Welcome to a world of probabilities, paradoxes, and p-values. There will be games, and thought experiments, and coin-flipping. A lot of coin-flipping. Statisticans love to talk about coin-flipping.

By the time we finish the course, you'll know why we use statistics, and how. And what questions you ought to be asking when you run across statistics in world. Which is all the time. 

Statistics can help you make a guess whether or not you're going to be accepted to Harvard. Marketers use them to sell us gold lamé pants. Netflix uses stats to predict what show we might wanna watch next.

You use statistics when you look at the weather forecast and decide what to wear - dress or jeans. Policy makers use them to decide whether or not to invest in more early childhood education, whether or not to spend more on mental health services.

Statistics is all about making sense of data, and figuring out how to put that information to use. Today, we are going to answer the question, "What is statistics?" 

[Opening music]

The legend says that during a late 1920s English tea at Cambridge, a woman claimed that a cup of tea with milk added last tasted different than the tea when the milk was added first. The brilliant minds of the day immediately began to think of ways to test her claim. They organized eight cups of tea in all sorts of patterns to see if she could really tell the difference between the milk-first and the tea-first cups.

But even after they had seen her guesses, how could they really decide? Because she'd get about half the cups right just by randomly guessing either milk-first or tea-first.
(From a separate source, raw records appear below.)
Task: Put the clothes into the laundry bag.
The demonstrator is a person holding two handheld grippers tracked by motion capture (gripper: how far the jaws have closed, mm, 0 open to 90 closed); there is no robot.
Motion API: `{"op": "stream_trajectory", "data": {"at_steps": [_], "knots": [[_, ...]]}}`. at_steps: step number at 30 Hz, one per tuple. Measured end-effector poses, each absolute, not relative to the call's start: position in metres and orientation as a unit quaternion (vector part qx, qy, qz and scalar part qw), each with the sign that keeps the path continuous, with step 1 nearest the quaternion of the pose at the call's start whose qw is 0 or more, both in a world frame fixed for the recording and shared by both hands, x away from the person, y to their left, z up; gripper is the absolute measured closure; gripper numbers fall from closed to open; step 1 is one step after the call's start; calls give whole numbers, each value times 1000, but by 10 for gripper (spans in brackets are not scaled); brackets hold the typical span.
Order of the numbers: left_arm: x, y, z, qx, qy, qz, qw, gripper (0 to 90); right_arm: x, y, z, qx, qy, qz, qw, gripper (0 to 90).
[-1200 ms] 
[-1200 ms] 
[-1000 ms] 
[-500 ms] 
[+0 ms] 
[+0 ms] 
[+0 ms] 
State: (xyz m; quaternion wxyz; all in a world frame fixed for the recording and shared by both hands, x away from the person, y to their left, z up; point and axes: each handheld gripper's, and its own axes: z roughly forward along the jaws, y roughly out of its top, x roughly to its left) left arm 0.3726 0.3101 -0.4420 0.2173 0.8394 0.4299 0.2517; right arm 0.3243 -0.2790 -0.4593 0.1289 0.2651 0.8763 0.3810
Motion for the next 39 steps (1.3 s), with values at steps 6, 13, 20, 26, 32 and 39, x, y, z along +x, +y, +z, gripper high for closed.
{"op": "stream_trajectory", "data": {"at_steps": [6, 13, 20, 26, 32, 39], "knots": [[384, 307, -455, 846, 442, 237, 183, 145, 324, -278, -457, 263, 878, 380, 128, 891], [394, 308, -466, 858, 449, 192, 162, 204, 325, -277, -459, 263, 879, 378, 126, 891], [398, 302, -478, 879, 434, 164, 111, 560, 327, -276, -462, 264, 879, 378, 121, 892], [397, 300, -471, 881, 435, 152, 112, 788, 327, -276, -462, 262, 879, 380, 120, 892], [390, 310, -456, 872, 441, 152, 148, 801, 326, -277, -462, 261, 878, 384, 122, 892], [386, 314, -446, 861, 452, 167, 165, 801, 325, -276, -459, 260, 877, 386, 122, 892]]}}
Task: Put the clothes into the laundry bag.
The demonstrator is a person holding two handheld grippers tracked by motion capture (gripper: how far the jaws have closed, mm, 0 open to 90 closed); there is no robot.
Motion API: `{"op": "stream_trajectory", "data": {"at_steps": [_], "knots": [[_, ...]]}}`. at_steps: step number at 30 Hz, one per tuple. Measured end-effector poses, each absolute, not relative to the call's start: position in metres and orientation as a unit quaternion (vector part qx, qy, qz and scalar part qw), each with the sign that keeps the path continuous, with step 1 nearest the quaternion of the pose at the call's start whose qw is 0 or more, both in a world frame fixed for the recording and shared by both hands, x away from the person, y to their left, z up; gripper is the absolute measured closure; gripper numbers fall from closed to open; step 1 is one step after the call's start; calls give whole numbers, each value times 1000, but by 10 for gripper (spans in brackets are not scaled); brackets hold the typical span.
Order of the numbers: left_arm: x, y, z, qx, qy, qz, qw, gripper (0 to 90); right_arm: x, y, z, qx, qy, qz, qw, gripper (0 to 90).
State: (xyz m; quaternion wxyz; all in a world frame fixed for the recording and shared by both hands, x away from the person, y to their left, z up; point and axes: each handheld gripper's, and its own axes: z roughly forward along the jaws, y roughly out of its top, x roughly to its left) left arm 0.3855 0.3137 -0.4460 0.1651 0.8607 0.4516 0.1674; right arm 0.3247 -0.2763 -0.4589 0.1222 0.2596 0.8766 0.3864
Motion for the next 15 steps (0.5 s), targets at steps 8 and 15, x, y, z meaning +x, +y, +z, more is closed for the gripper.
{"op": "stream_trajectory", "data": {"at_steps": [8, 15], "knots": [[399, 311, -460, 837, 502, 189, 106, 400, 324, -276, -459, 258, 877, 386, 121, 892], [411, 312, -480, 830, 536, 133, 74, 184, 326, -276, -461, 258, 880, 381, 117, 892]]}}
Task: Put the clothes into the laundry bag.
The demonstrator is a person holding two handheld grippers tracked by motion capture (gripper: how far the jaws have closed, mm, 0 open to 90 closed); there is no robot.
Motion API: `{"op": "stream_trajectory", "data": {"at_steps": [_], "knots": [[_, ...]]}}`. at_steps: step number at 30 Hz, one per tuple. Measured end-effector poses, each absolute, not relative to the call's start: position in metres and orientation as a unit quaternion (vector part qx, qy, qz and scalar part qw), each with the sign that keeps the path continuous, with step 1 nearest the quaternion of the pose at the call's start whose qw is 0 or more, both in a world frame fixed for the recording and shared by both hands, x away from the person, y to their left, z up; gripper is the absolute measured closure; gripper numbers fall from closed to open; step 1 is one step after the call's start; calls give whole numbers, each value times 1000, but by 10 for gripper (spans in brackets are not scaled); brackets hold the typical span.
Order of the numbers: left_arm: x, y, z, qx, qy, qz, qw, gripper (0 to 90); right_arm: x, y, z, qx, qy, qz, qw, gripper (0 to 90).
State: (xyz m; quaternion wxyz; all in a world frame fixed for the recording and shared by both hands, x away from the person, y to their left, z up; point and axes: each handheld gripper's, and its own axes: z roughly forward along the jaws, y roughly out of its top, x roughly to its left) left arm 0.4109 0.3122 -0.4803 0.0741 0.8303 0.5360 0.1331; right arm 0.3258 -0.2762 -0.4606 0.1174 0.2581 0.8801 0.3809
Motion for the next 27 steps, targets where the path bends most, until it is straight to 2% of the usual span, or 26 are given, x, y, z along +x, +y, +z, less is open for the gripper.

And even if she really could tell the difference, it's completely possible that she would miss a cup or two. So how could you tell if this woman was actually a tea savant? What's the line between lucky tea guesser and tea super-taster?

As fate would have it, future, future super-statistican and part-time potato scientist Ronald A. Fisher was in attendance. During his lifetime, Fisher began work that set the stage for a large portion of statistics, which is the focus of this series.

These statistics can help us make decisions in uncertain situations, tea taste tests and beyond. Fisher's insights into experimental design helped turn statistics into its own scientific discipline. And although Fisher didn't publish results of the tea test, the story has it the woman sorted all the tea cups correctly, just in case you were curious.

At this point, it's worth mentioning that there are two related, but separate meanings of the word statistics. We can refer to the field of statistics, which is the study and practice of collecting and analyzing data, and we can talk about statistics as in facts about, or summaries of data. 

To answer the question, "What is statistics?," we should first ask the question, "What can statistics do?" Let's say you wake up at your desk after a long evening studying for finals with a cheeseburger wrapper stuck to your face.

And you wonder, "Why do I eat this stuff? Is fast food controlling my life?" But then you tell yourself, "No, it's just super convenient."

But you're worried. You're thinking about how great it is that McDonald's breakfast all-day, right now. But maybe that's normal. I mean, finals are this week. So you google the question "fast food consumption" and you find the results of a fast food survey.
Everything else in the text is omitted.